Dans une région comme la nôtre, où les cours d'eau sont omniprésents, les mises en garde au sujet de la sécurité à motoneige prévalent encore davantage. On dénote souvent des amincissements de la surface causés par des courants d'eau insoupçonnés, ou encore des amoncellements de neige occasionnés par les rafales de vent.
Dans ma jeunesse, j'ai connu une mauvaise expérience à motoneige. Passager sur une motoneige Polaris 440, j'ai été littéralement désarçonné après avoir heurté un de ces amoncellements de neige, au beau milieu du fleuve, entre Grande-Ile et Les Cèdres. La motoneige derrière m'a heurté de plein fouet et c'est mon casque de sécurité qui me permet encore d'écrire ce texte ce matin.
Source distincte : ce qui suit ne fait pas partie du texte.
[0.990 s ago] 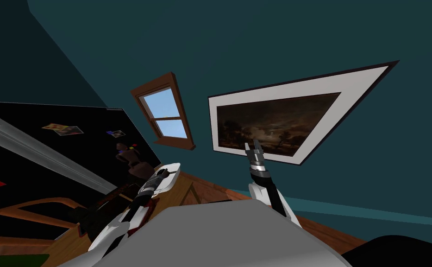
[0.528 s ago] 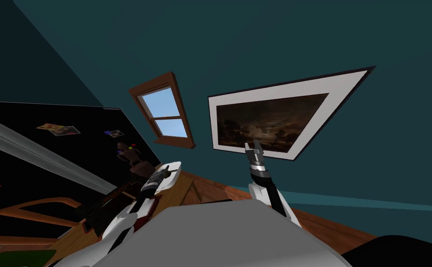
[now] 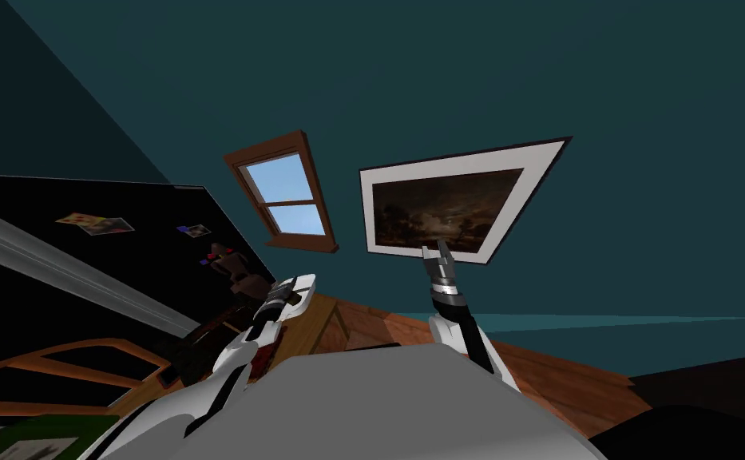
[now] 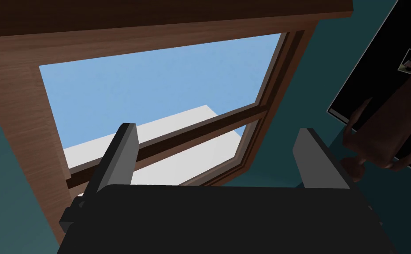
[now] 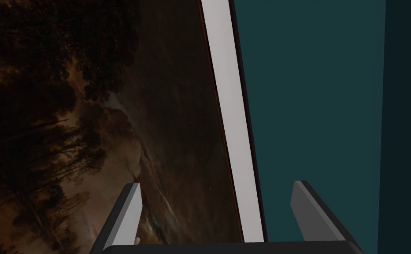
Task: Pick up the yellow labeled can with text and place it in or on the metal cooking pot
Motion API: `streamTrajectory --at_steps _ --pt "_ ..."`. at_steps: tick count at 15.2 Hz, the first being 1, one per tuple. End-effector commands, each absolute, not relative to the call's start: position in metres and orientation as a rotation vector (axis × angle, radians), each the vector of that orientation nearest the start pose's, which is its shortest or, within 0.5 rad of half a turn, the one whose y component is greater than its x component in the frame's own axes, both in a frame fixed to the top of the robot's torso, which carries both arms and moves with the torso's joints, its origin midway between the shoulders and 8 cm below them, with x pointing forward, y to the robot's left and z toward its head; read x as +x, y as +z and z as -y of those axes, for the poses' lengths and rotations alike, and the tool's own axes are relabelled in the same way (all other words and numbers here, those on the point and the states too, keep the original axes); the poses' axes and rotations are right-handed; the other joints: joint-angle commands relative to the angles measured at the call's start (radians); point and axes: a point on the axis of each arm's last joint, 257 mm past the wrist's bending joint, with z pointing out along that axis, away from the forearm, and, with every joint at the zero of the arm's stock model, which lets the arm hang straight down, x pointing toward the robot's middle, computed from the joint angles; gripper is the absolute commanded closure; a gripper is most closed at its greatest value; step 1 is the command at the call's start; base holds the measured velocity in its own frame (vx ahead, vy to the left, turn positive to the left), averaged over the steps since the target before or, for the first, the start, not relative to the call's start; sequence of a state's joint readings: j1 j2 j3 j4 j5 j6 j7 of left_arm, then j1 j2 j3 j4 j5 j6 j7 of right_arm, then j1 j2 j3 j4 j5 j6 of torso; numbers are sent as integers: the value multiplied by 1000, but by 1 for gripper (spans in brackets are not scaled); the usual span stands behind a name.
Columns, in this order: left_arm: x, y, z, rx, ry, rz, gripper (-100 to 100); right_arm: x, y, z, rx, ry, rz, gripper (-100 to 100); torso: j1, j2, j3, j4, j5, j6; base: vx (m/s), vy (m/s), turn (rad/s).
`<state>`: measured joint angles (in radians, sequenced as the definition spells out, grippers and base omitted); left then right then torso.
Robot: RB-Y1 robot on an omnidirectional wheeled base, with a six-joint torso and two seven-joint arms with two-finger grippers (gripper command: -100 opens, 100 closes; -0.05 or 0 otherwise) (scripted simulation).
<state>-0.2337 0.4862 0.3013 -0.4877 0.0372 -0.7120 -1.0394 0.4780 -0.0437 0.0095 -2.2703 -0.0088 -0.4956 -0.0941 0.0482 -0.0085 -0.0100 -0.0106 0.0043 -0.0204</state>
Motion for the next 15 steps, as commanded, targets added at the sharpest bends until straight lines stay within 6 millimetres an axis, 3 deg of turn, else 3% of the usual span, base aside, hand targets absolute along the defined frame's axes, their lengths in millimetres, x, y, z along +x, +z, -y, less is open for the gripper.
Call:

Commotion cérébrale, hospitalisation au Royal Vic, convalescence, bref, un petit drame devenu une simple anecdote avec le temps.
Aujourd'hui, l'événement est devenu un running gag à la maison, et mes fils se plaisent à l'évoquer lorsque les circonstances s'y prêtent. Mais je vous jure que sur le coup, personne ne la trouvait drôle.